Ingevoerd worden machines, transportmiddelen, chemische producten, brandstoffen en voedingsmiddelen. De belangrijkste leveranciers zijn: Zuid-Afrika, Groot-Brittannië, Duitsland, Japan, Zimbabwe en de Verenigde Staten.
Het wegennet van Zambia verkeert in een redelijke toestand en het hele jaar door begaanbaar. Alle provincies zijn met elkaar verbonden via verharde en onverharde wegen (samen in totaal bijna 67.000 kilometer). De belangrijkste doorgaande verbindingen zijn de noord-zuidverbinding van de Copperbelt via Lusaka naar Livingstone en de oost-westverbinding naar de buurlanden Malawi en Tanzania. De TANZAM Highway, die doorloopt naar Dar es Salaam in Tanzania, is van betekenis voor de economie, omdat hij een van de belangrijkste verbindingen met de zee is.
Zambia Railways exploiteert de treinverbinding van Livingstone via de Copperbelt naar Banguela aan de Angolese kust. De Tanzania Zambia Railway Authority exploiteert de TAZARA-spoorlijn, die van Zambia naar Dar es Salaam in Tanzania loopt. De totale lengte van de spoorlijnen in Zambia bedraagt 2157 kilometer.
Door de natuurlijke omstandigheden is het gebruik van de rivieren en meren voor vervoer beperkt. Slechts een deel van de Zambezi, van Livingstone tot Senanga, is bevaarbaar (in totaal 2250 kilometer).
Nationale luchtvaartmaatschappij was de Zambia Airways Corp., die binnenlandse en buitenlandse vluchten verzorgt.

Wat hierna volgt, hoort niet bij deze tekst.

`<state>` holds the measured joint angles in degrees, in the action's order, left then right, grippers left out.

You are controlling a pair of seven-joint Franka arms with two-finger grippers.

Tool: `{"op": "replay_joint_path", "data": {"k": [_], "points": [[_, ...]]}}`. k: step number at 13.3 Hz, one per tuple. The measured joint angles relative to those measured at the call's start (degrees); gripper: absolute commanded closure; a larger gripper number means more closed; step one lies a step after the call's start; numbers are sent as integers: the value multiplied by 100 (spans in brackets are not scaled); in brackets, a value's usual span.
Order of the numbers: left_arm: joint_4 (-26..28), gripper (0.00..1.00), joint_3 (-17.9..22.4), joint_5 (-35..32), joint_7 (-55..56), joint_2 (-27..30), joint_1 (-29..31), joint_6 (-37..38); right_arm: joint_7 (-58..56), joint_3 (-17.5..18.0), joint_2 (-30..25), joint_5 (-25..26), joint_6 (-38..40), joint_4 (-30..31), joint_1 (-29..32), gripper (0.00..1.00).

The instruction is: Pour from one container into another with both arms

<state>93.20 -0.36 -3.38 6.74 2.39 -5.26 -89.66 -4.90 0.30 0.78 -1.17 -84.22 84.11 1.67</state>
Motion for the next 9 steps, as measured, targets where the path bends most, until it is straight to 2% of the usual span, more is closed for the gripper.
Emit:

Lusaka is de belangrijkste internationale luchthaven. In 2001 telde 11 vliegvelden met verharde landingsbanen en ca. 100 airstrips met onverharde landingsbanen.
Zambia kent enorme mogelijkheden voor het toerisme. Helaas is er voor de ontwikkeling hiervan geen geld in de staatskas en is men volledig afhankelijk van het particuliere initiatief. Om meer toeristen te trekken is een goed beheer van de natuurgebieden en een verbeterde infrastructuur noodzakelijk. Zo zijn er van de negentien nationale parken op dit moment maar hooguit vijf per auto te bereiken. Verder worden er veel bossen gekapt voor de landbouw en voor de productie van houtskool. Wat de wildstand betreft zal de stroperij streng aangepakt moeten worden.
Als het opknappen en herinrichten van de toerismesector goed aangepakt wordt, dan heeft Zambia met o.a. zijn nationale parken en de Victoria Falls toeristentrekkers van wereldformaat.
Toch is het toerisme een groeisector want halverwege de jaren negentig van de vorige eeuw ontving met aan buitenlandse valuta 30 miljoen dollar; in 2001 was dat bedrag al gestegen naar 117 miljoen dollar.